Tara MacInnes sat at her dining room table, flipped open her laptop and asked Google for help.
More than a decade after the diagnosis that ruined her chances of becoming a Coast Guard rescue swimmer, she learned that she couldn't even apply for a position she wanted at a VA hospital.
All her old feelings of regret and disappointment were percolating again. Now a mental health counselor, she gave herself advice: Find a distraction.
She wanted a sad story with a happy ending. She typed "Coast Guard" "cancer survivor."
Too many options. So she typed "Coast Guard" "brain surgery." Again, variety overload.
This generated stories and videos about the same guy, Sean Bretz.
Tara spent the next half-hour reading and watching. She found him on Facebook, sent a friend request and went to sleep.
To fully appreciate what happened next, it's best to know everything that led to it.
Before his stroke, Sean Bretz had found his calling in the Coast Guard. (Photo courtesy of Sean Bretz)
Sean grew up in Wilmington Island, Georgia, on the outskirts of Savannah and essentially in the Atlantic Ocean. He was happiest while fishing, swimming or hanging out at the beach.
Two years out of high school, he struggled to find something that made him as happy. He cycled through six majors at three colleges and was still searching.
"Figure it out," said his mother, who'd always done exactly that while raising three kids by herself.
Finally, it clicked. The Coast Guard offered a career on the water.
A few years in, Sean was repairing engines and buoys – whatever needed fixing, really – as part of an Aids to Navigation Team in Jacksonville, Florida. He got a promotion in 2011 and went out to celebrate with friends.
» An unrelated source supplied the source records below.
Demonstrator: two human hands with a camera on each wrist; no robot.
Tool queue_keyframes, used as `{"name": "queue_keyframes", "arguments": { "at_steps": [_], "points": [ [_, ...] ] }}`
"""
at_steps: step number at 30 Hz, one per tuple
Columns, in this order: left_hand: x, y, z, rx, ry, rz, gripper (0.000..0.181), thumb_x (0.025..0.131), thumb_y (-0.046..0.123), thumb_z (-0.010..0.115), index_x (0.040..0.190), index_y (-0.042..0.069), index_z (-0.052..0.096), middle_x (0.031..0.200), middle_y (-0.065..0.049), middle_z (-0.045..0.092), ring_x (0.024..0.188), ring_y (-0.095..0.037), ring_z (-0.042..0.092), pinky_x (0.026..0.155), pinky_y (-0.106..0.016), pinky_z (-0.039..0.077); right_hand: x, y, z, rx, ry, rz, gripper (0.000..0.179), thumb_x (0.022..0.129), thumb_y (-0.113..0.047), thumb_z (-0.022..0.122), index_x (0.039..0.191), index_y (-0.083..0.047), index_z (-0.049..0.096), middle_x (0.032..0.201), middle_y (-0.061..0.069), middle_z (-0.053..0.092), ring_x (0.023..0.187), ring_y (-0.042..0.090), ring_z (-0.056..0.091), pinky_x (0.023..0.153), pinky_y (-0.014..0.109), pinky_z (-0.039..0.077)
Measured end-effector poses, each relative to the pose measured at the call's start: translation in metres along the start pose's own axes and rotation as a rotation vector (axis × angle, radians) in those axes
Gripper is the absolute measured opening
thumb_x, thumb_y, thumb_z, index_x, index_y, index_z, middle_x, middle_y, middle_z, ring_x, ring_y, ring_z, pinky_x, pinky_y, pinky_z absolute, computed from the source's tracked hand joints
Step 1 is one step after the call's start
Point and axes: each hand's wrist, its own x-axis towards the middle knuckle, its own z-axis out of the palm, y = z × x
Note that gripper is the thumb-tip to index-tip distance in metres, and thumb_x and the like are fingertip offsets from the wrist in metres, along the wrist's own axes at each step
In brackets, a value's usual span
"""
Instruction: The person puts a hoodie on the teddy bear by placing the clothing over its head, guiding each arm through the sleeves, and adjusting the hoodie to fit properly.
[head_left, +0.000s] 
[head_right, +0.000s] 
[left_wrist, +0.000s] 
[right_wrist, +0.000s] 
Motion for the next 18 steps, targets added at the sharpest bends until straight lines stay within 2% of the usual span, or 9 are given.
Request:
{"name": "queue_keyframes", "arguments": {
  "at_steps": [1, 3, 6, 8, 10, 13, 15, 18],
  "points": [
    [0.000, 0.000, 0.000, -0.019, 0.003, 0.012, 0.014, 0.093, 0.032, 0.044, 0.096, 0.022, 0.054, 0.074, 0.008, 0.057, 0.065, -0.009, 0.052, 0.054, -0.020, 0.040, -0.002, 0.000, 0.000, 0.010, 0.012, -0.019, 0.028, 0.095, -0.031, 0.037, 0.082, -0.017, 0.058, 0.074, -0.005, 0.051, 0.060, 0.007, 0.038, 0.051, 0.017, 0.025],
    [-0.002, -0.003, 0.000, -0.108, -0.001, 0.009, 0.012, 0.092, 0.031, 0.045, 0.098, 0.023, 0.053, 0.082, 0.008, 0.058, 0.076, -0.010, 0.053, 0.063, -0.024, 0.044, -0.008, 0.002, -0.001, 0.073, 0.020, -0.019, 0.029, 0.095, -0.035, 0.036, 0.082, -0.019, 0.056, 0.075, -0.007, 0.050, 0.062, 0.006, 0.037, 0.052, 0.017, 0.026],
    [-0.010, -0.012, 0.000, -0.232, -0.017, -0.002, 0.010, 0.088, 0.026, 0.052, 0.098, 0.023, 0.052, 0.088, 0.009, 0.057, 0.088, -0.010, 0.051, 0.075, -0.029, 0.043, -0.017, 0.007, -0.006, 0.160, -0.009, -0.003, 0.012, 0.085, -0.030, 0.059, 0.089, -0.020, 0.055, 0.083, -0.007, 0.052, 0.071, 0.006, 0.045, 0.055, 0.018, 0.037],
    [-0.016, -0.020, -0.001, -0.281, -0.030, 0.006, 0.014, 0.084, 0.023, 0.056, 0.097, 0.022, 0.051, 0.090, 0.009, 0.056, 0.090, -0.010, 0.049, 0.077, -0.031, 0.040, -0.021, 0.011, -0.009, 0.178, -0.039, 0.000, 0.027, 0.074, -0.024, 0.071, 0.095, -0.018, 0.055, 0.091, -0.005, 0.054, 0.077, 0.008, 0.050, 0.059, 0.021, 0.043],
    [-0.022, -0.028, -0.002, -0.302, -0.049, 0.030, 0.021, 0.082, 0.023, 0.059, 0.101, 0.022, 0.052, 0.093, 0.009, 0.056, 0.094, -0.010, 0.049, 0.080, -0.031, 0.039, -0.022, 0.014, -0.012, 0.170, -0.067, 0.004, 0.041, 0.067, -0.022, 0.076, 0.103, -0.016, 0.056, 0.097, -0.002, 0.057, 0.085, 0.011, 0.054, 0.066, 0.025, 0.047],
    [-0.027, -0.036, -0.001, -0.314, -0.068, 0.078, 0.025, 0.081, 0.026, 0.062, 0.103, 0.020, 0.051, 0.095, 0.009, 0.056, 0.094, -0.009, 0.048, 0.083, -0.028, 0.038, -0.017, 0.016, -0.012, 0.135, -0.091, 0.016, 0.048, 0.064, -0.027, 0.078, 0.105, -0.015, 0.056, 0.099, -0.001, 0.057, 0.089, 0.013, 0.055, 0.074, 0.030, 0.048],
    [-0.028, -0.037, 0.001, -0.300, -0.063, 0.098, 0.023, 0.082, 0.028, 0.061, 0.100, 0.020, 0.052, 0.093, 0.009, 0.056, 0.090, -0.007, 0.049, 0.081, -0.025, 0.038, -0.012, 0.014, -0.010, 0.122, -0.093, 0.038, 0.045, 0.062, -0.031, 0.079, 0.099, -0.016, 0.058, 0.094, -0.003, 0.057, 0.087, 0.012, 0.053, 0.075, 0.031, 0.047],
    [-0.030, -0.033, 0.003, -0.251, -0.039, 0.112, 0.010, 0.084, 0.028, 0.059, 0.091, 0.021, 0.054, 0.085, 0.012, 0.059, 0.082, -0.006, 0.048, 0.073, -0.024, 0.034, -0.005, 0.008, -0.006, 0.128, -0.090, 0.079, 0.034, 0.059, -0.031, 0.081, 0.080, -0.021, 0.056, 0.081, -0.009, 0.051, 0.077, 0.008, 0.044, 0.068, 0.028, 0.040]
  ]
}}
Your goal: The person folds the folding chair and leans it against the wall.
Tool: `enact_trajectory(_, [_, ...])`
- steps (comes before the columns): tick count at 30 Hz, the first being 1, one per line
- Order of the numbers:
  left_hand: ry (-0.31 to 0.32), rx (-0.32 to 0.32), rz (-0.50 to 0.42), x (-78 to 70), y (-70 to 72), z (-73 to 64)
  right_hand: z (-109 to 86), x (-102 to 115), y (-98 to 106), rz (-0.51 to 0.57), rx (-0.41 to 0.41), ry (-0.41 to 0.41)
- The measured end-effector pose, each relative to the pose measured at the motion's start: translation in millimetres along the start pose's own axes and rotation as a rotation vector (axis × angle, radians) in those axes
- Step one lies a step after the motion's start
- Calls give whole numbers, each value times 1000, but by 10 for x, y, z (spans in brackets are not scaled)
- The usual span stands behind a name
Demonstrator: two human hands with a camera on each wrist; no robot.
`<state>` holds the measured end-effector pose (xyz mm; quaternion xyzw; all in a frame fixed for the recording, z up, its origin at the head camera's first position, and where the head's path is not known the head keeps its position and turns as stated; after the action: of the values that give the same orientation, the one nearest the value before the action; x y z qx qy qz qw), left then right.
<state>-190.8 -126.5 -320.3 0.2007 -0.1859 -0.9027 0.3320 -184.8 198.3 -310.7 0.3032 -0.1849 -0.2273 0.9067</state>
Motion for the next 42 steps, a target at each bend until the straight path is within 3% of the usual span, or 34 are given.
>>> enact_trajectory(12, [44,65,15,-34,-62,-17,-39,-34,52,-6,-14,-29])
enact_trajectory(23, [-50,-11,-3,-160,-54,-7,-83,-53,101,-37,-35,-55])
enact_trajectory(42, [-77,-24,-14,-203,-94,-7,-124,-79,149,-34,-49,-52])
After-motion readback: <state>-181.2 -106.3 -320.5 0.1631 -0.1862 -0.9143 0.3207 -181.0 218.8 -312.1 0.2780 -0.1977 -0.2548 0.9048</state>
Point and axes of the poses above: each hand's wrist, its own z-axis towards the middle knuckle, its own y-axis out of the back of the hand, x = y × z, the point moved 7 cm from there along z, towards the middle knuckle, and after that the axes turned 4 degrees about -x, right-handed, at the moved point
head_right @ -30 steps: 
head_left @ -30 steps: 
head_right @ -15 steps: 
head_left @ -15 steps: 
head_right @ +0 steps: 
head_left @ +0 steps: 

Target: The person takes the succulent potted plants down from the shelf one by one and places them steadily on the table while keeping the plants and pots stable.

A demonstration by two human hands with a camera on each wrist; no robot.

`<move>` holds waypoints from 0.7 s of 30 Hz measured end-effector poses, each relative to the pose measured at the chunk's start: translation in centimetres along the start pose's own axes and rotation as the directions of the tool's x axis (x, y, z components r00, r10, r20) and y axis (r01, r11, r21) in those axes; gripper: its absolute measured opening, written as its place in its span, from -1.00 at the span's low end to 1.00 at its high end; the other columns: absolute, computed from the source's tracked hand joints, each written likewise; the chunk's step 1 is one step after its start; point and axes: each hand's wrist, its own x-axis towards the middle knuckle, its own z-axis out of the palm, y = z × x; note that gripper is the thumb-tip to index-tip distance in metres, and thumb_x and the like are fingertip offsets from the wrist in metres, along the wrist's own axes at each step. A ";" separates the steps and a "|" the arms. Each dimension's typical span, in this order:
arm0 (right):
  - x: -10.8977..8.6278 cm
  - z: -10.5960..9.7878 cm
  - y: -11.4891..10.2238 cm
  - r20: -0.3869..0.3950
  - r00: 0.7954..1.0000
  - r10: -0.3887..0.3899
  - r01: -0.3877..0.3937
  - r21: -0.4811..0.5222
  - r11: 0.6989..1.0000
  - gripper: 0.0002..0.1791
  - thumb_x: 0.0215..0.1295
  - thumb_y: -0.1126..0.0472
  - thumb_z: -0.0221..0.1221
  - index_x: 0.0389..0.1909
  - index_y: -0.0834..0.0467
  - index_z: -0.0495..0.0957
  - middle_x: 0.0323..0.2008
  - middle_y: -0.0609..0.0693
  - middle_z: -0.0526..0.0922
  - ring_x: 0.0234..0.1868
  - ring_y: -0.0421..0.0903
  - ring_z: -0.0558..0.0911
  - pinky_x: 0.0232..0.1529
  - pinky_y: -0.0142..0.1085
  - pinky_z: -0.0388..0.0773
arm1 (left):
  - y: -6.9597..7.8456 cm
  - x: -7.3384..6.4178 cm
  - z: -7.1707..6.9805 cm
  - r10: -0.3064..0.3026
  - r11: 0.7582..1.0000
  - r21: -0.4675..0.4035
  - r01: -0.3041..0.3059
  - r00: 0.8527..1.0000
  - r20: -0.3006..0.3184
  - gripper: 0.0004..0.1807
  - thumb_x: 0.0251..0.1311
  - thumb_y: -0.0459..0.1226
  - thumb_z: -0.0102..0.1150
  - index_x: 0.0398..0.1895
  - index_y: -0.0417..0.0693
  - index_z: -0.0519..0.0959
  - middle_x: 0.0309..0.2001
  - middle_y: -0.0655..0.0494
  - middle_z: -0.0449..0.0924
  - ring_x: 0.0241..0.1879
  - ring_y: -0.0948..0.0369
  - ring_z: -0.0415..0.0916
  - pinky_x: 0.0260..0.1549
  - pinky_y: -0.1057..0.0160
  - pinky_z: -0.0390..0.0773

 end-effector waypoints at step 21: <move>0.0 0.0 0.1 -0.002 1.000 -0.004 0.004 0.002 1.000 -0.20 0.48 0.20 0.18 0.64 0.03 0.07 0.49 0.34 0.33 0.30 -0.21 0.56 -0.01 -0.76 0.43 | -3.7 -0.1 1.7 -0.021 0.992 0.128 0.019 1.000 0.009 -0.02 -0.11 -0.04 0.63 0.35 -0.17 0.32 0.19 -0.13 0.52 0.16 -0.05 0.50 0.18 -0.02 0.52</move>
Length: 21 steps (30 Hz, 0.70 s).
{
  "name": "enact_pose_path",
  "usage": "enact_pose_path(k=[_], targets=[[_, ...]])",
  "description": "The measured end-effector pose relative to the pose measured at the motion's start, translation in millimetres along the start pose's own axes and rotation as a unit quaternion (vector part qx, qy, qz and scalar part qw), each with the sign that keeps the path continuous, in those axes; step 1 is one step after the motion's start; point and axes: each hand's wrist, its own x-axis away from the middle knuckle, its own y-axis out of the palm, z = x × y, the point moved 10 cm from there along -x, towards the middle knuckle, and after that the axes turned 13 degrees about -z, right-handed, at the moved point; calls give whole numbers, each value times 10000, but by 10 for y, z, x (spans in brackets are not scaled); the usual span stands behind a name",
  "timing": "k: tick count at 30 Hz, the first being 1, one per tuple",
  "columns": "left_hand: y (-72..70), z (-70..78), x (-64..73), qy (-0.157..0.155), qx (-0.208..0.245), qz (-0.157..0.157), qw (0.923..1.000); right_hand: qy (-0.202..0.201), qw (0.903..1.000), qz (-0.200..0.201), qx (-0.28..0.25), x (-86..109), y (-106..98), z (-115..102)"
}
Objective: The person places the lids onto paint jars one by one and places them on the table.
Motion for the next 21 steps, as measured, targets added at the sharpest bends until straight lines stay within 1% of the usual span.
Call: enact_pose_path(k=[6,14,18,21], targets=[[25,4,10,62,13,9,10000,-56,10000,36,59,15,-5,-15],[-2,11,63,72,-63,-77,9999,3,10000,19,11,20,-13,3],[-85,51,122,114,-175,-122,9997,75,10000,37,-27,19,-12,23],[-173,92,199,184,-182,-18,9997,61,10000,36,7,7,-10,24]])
He awoke the next day with more than a hangover. The worst headache of his life left him hardly able to move. The next day, he collapsed in the kitchen of a friend's apartment.
An aneurysm the size of a golf ball located near the base of his brain had just burst.
Surgeons implanted a stent so blood flow would bypass the damage. They also put Sean into a coma to reduce swelling.
A month later, he awoke.
His mind was sharp. He understood his predicament. Nobody knew this, though, because he could barely talk or move.
Sean, the fix-it guy, realized his mind was the only tool he could use. He sharpened it by thinking about people he'd seen be mentally tough when facing difficult circumstances.
He pictured his mom teaching herself to fix toilets and wiring in their house because she was determined to do it herself. He remembered the time a Coast Guard officer forged a drill bit from scratch in about 30 minutes rather than wait weeks for the manufactured part.
Sean coined a mantra: Adapt and overcome.
Doctors discovered Sean's paralysis came from cerebral spinal fluid not flowing properly. Through surgery and physical therapy, he began reusing his arms and legs.
A speech therapist showed him pictures of things like an apple and a cat. He seemed lost. Then she figured out why: He couldn't see.
When the aneurysm burst, blood pooled behind Sean's eyes. Now, more than five months later, surgeries cleaned it up. His clear view became a game-changer.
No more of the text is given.